Almost 100 people visited York’s first Repair Café and more than 60 items were mended at the event held by Planet South Bank at Clements Hall on Sunday 23 April.
The repair café, which had ‘stations’ fixing small appliances, electronics, furniture, textiles and clothing, jewellery and bikes, was run by 26 volunteers from the local community and offered repairs free of charge for items that could be fixed.
The three-hour event saw a steady stream of visitors, who enjoyed homemade and donated cakes while they waited for their turn to see the repairers.
Items that were brought included lamps, CD players, kettles, clocks, chairs, speakers, bikes, sweaters, blankets, necklaces and earrings. Among the more challenging items for the repair team were a headless doll, a lawnmower and a laptop, but only six items proved completely unfixable.
Response to the repair café was overwhelmingly positive, with visitors praising the hard-working repairers and friendly service.
“ Brilliant – I got three much-loved items repaired”, “without your help my pushchair would have been landfill”, “wonderful fixers and helpers” and “nothing is a lost cause” were some of the comments received in feedback, while the main complaint was that the event was not already weekly.
“One lady retrieved two lamps that she had actually thrown in the trash, cleaned them off and brought them to us and was thrilled to bits that she got them both fixed,” said organiser Kate Lock.
“We also fixed a child’s bike that had been found in a skip. It is really satisfying to know that we’ve saved things from being chucked away and given them a new lease of life.”
Councillor Andrew Waller, City of York Council Executive Member for the Environment, attended the event, bringing along a tie signed by Jon Snow for a spot repair.
“It’s been a really great buzz. Opportunities like this are a really good way to try and get us away from the disposable, throwaway society,” he said.
“I think people are more aware of the problems caused by landfill and sending stuff away, so the more that we can get used to bringing things in to repair, getting more life out of them, then the more money we’ll save in the long run.
“It’s been a really good trial and from what I’ve seen today there’s certainly been a lot of demand for it.”
Planet Southbank received funding to run the repair cafe and other waste-themed events from York Community Recycling Fund and Kate Lock hopes that Sunday’s successful pilot will inspire other groups to put on similar events in other parts of York.

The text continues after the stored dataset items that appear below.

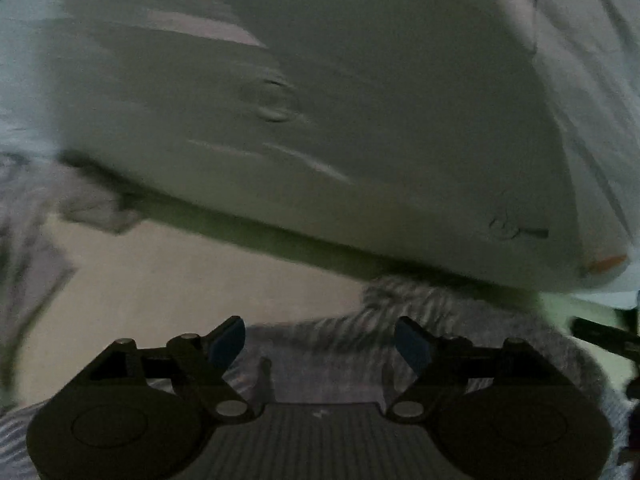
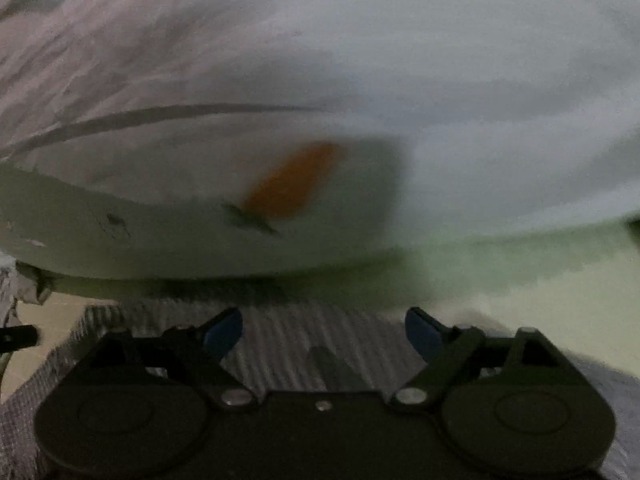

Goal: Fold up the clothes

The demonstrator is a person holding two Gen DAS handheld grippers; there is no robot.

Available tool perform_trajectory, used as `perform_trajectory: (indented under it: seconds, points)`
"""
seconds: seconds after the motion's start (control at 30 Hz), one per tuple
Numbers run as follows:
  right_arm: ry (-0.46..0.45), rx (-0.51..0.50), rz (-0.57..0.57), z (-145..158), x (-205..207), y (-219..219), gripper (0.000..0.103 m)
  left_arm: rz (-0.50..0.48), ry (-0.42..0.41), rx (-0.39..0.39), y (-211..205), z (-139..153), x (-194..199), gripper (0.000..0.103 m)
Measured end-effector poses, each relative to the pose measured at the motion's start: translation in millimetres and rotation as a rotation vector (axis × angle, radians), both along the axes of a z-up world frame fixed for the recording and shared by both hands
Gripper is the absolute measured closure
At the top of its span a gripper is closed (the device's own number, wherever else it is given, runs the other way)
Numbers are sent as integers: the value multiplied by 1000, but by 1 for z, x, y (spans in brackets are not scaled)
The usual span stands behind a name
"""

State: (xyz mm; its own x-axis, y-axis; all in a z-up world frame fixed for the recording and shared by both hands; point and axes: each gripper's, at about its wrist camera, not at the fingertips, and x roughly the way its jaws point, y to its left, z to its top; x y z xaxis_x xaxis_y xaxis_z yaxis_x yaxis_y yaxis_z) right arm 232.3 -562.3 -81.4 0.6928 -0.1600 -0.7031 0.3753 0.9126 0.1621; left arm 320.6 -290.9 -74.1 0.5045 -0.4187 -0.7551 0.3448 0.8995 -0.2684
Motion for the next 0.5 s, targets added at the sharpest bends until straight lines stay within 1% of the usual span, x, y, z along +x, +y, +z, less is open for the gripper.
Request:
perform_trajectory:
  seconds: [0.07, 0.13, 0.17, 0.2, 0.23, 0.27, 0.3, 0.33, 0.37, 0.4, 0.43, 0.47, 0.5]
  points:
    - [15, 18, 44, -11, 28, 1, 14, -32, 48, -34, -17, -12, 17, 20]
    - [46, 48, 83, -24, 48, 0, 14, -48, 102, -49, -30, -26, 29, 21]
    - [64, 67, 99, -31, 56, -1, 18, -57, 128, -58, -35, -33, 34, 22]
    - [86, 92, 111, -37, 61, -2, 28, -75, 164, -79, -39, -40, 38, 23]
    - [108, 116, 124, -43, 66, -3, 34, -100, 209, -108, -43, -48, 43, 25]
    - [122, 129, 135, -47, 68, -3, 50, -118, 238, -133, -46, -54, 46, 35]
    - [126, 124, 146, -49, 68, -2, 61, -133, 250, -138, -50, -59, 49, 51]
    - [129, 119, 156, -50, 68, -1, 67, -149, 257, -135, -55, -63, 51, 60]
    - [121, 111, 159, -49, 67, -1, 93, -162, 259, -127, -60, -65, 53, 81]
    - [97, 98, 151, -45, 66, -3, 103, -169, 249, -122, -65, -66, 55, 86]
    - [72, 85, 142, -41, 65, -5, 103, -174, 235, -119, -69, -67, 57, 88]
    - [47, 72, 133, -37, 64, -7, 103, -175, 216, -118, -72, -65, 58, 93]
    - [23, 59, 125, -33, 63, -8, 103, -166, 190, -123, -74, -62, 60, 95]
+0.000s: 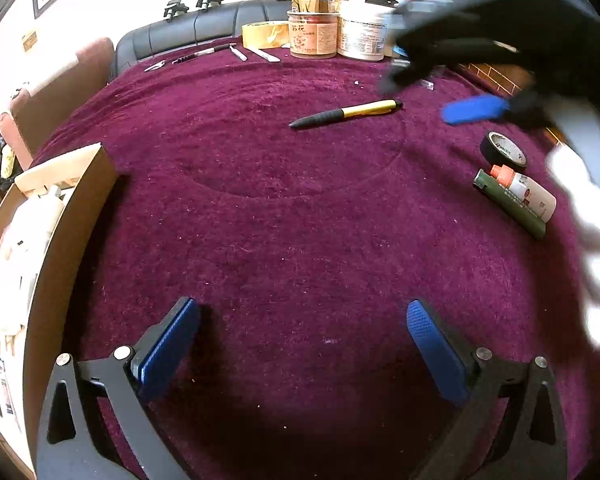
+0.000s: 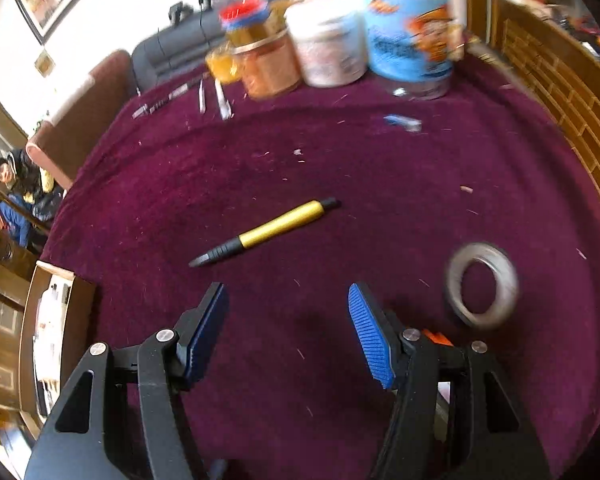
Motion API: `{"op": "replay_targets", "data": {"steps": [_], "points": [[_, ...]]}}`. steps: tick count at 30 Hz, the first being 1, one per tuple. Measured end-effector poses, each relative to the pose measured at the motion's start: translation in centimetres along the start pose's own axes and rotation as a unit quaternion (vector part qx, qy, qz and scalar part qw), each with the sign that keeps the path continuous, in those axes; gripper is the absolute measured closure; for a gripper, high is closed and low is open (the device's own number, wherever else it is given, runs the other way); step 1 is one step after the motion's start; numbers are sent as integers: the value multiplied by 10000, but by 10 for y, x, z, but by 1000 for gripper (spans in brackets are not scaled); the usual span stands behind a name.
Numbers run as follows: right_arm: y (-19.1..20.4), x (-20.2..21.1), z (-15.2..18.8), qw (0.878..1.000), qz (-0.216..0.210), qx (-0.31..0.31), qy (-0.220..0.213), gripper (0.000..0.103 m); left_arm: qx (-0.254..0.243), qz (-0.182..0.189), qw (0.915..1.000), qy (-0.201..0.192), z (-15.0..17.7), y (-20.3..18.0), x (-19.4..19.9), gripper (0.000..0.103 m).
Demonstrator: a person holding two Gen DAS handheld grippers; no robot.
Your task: Organize rigid objects
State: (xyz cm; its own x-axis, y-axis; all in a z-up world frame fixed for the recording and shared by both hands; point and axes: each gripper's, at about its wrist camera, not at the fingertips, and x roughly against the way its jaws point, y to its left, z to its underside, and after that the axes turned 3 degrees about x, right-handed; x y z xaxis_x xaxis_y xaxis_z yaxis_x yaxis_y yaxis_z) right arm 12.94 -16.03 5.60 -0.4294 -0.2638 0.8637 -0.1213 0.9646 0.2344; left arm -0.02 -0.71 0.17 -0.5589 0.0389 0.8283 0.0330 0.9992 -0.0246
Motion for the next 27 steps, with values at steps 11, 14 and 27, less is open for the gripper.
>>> {"op": "replay_targets", "data": {"steps": [11, 14, 27], "points": [[47, -67, -37, 9919, 871, 737, 554, 89, 54, 339, 9994, 4, -3, 9, 2, 2], [48, -64, -30, 9912, 819, 855, 593, 96, 504, 826, 9953, -30, -5, 27, 6, 2], [18, 28, 93, 9893, -778, 58, 1235, 96, 1491, 1300, 9800, -213, -4, 73, 14, 1]]}}
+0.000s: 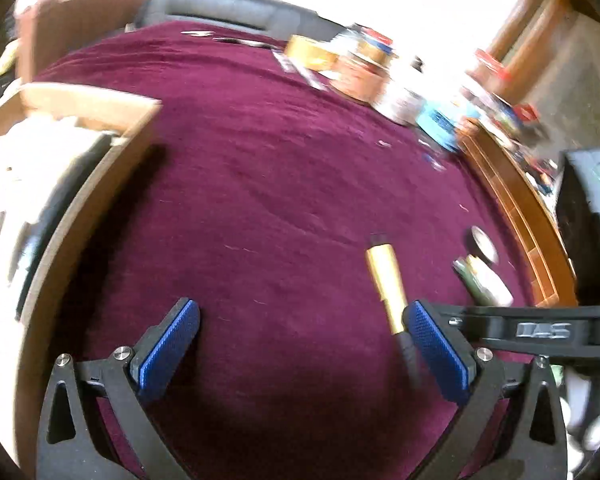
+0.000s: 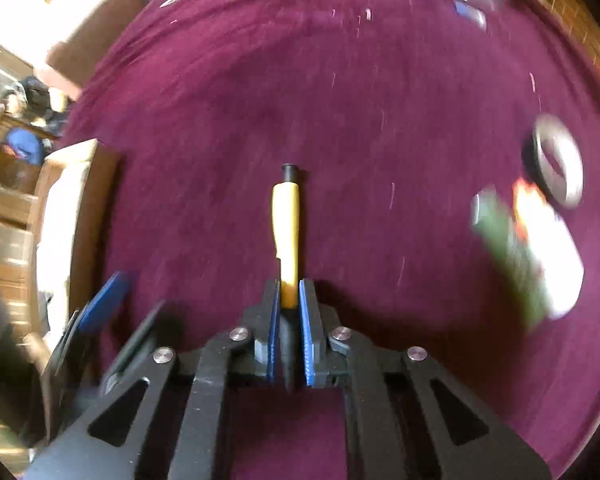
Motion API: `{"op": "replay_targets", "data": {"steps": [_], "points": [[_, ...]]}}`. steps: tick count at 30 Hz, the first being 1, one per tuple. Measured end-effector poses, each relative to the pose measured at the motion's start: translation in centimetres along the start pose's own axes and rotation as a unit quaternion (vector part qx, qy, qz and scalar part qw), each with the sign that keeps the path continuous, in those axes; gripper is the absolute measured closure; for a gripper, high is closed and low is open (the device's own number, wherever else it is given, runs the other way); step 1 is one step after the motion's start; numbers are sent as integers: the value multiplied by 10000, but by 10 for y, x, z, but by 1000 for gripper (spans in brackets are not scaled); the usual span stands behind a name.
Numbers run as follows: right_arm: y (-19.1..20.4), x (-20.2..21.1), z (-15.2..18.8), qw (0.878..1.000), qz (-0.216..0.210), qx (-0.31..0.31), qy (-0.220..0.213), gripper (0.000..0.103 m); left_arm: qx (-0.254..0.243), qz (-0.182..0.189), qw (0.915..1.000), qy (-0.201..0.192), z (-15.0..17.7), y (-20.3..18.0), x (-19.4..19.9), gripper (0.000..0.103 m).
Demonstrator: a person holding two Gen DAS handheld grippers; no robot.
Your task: Organize rigid objects
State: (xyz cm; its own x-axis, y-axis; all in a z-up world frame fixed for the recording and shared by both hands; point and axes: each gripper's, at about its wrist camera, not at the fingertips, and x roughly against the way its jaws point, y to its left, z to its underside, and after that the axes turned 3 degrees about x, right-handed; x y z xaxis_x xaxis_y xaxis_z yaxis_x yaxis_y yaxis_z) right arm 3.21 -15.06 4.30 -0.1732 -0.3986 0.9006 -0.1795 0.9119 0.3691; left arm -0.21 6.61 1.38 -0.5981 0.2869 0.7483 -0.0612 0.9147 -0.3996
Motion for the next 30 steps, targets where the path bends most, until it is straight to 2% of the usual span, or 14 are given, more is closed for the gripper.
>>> {"op": "replay_targets", "data": {"steps": [1, 2, 4, 5, 7, 9, 12, 16, 17, 21, 24, 27, 30], "points": [[-5, 21, 7, 9994, -25, 81, -330, 96, -123, -48, 9999, -29, 0, -4, 0, 1], [-10, 38, 11, 9975, 138, 140, -674, 94, -157, -60, 9998, -57, 2, -7, 1, 1], [-21, 69, 18, 9890, 659, 249, -1300, 87, -110, -4, 9999, -80, 2, -5, 3, 1], [-27, 78, 20, 9851, 881, 268, -1454, 78, -95, -2, 9999, -67, 2, -4, 2, 1], [-44, 85, 27, 9781, 1354, 243, -1559, 68, -94, -19, 10000, 14, 2, -3, -2, 1], [-61, 80, 29, 9749, 1632, 177, -1502, 68, -153, -68, 9999, 7, 1, -5, -4, 1], [-72, 69, 26, 9758, 1616, 171, -1464, 68, -190, -74, 9998, 4, 1, -6, -5, 1], [-56, 55, 20, 9823, 1074, 508, -1449, 69, -180, -61, 9998, -19, 1, -6, -4, 1], [-54, 51, 20, 9830, 1048, 560, -1403, 69, -193, -76, 9998, -25, 2, -6, -5, 1], [-62, 28, 5, 9760, 1599, 554, -1368, 68, -262, -149, 9995, -35, 2, -9, -6, 1], [-73, 14, -1, 9754, 1735, 339, -1317, 68, -300, -192, 9994, -43, 3, -10, -7, 1], [-75, 17, 11, 9732, 1709, 234, -1518, 72, -366, -269, 9989, -68, 5, -12, -7, 1], [-85, 26, 35, 9738, 1289, -202, -1863, 81, -524, -485, 9974, -88, 10, -18, -8, 5]]}}
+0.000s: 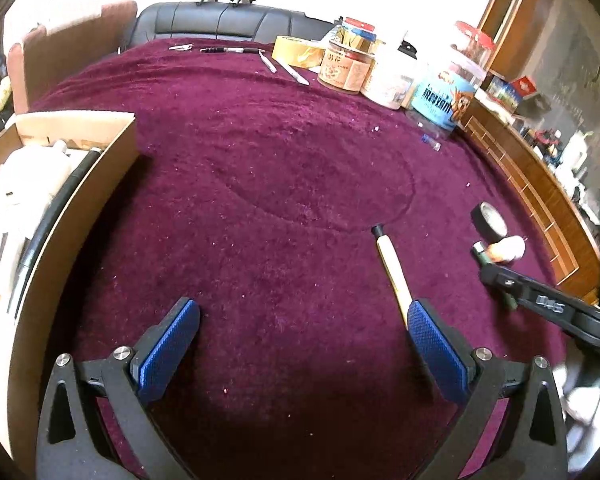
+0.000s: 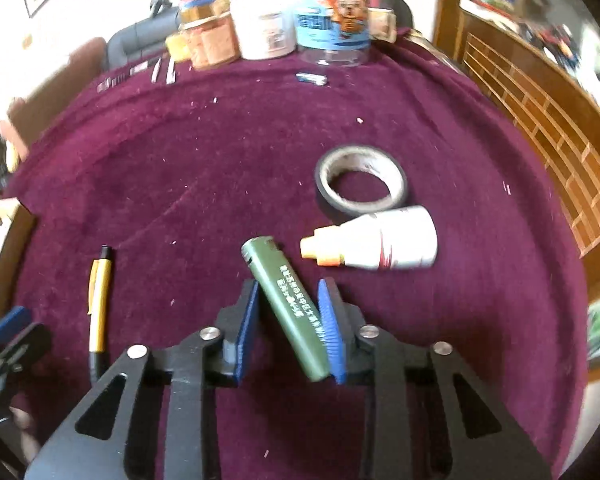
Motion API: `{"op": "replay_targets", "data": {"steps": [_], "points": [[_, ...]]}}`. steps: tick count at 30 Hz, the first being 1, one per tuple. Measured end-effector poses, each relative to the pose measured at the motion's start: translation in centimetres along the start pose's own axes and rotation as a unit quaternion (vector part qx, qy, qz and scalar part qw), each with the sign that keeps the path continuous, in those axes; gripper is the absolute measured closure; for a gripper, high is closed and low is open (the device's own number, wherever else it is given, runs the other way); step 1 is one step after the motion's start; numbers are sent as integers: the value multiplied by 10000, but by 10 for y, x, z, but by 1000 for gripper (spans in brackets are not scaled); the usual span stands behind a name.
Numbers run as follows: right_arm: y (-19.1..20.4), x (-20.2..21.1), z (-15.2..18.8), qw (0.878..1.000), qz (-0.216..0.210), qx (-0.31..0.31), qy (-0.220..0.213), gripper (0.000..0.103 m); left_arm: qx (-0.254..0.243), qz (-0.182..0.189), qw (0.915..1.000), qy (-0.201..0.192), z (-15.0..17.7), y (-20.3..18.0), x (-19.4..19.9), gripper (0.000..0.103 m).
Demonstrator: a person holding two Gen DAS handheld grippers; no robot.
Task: Organize rigid objects
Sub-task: 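Grasp the green lighter with the right tool while the left tool holds the pen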
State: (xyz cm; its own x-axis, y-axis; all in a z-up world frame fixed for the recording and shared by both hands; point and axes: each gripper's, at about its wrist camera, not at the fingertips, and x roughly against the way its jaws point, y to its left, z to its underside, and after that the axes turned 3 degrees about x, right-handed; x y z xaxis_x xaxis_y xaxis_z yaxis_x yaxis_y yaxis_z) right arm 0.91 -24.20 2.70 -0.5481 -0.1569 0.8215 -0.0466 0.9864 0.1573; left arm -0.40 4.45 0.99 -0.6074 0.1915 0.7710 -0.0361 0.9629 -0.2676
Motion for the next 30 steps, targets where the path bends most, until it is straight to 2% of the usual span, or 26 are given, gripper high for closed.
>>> {"op": "replay_targets", "data": {"steps": [2, 4, 7, 10, 13, 14, 15, 16, 18, 20, 23, 30], "points": [[-8, 6, 11, 9993, -201, -203, -258, 85, -139, 34, 9999, 48, 2, -6, 1, 16], [-15, 13, 20, 9968, -470, -417, -494, 86, -310, 31, 9994, 134, 3, -15, 0, 44], [-29, 9, 16, 9926, -808, -773, -479, 86, -387, -117, 9989, 244, -1, -29, -6, 46], [-30, 7, 15, 9914, -910, -808, -479, 86, -520, -239, 9981, 247, -6, -46, -17, 45], [-27, 8, 16, 9919, -888, -770, -485, 86, -1231, -740, 9894, 200, -1, -74, -33, 32], [-27, 8, 17, 9917, -906, -767, -489, 86, -1432, -790, 9865, 62, 2, -80, -32, 33], [-28, 7, 17, 9913, -946, -776, -486, 86, -1465, -754, 9863, 103, 2, -81, -32, 43], [-29, 8, 18, 9905, -999, -811, -487, 86, -1427, -492, 9883, 215, 0, -80, -30, 65], [-32, 7, 18, 9892, -1083, -862, -485, 86, -1509, -468, 9870, 295, 0, -81, -24, 96], [-34, 7, 19, 9890, -1101, -857, -486, 86, -1371, -293, 9893, 399, 2, -73, -16, 97], [-33, 7, 19, 9891, -1101, -848, -495, 86, -1126, 76, 9931, 317, 7, -58, 11, 96], [-29, 9, 19, 9901, -1066, -709, -583, 86, -404, 890, 9951, -139, 25, 8, 101, 96]]}}
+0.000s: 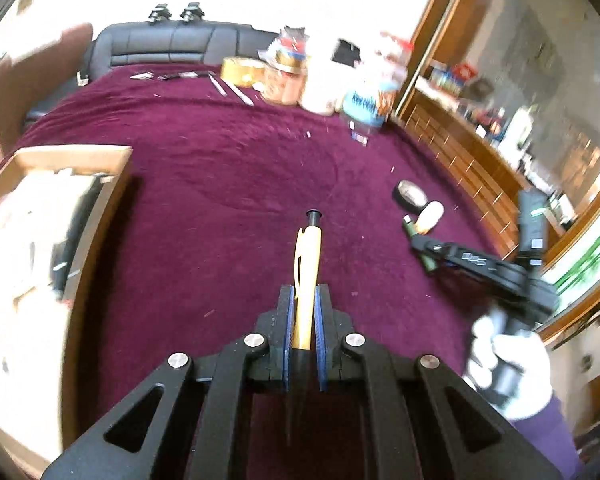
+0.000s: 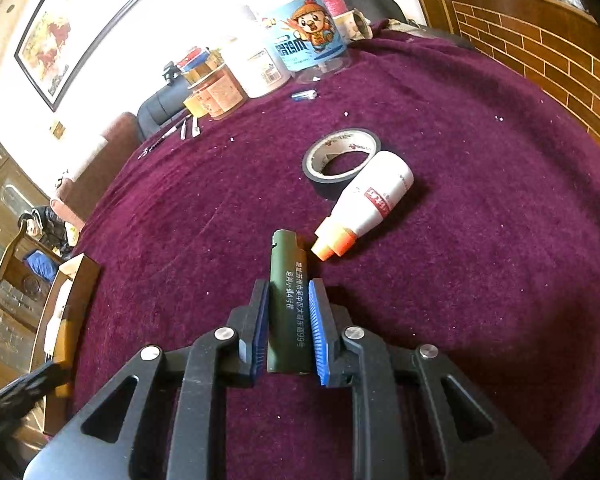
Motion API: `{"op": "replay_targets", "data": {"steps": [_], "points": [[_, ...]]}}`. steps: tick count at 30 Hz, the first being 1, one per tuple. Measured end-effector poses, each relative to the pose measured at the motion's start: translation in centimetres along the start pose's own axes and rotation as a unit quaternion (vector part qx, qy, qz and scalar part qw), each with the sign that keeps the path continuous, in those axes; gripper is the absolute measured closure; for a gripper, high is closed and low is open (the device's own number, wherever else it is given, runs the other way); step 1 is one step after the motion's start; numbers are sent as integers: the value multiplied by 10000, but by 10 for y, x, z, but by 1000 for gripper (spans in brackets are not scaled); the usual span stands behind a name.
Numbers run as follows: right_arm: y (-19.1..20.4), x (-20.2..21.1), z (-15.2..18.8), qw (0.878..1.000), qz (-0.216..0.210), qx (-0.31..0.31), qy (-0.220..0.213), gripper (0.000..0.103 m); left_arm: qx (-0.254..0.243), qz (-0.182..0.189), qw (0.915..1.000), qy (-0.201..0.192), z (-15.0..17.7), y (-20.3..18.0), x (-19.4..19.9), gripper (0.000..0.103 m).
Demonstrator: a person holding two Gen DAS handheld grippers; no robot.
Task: Organize rigid objects
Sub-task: 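Grasp the green lighter with the right tool while the left tool holds the pen, then carry the yellow pen and green lighter into the box and release both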
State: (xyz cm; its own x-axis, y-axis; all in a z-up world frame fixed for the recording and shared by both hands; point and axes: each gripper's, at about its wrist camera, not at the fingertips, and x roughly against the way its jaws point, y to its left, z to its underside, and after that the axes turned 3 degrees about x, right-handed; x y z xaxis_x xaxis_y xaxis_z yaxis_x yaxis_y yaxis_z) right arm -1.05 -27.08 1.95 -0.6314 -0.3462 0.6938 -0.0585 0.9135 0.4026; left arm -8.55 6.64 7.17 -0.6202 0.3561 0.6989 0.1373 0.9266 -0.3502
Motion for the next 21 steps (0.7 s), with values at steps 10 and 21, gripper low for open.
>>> {"op": "replay_targets", "data": {"steps": [10, 21], "points": [[7, 6, 6, 9997, -16, -217, 145, 86, 1007, -998, 9885, -526, 20, 133, 84, 96], [164, 26, 30, 9815, -1659, 667, 686, 86, 1713, -1231, 9773, -180, 29, 213, 65, 96]]}}
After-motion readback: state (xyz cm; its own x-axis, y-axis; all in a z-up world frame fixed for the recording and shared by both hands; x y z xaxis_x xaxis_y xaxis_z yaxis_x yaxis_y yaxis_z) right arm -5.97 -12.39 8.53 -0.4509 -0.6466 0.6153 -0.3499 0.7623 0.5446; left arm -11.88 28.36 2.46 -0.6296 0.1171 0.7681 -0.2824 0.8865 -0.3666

“We’ve shown it’s doable, and viable and there’s a clear need for it and interest in it. I think we will do another one – the proceeds from the café can seed the next event. I can also see the potential for building up the repair crew we’ve established and sending them out to venues in other parts of the city, if groups and venues are willing to host.
“We are certainly happy to share our learning. We joined the international Repair Café Foundation and there’s a lot of help out there to do these things. It’s already very big in The Netherlands, where it started, and it seems to be growing all over the world, including in the UK.”
Kate and the Planet Southbank team were supported by members of Glass Half Full, another voluntary group, as well as local businesses, tradespeople, makers, menders, hobbyists and professionals.
“There’s been fantastic support across the board, from donations of cakes from local cafes and shops to skilled tradesmen giving their time voluntarily.
“One of the best things has been the range of people that have been involved or come along, and the fantastic conversations and connections we’ve made.
“That’s what community spirit is all about and I think we discovered there’s a lot of it around today.”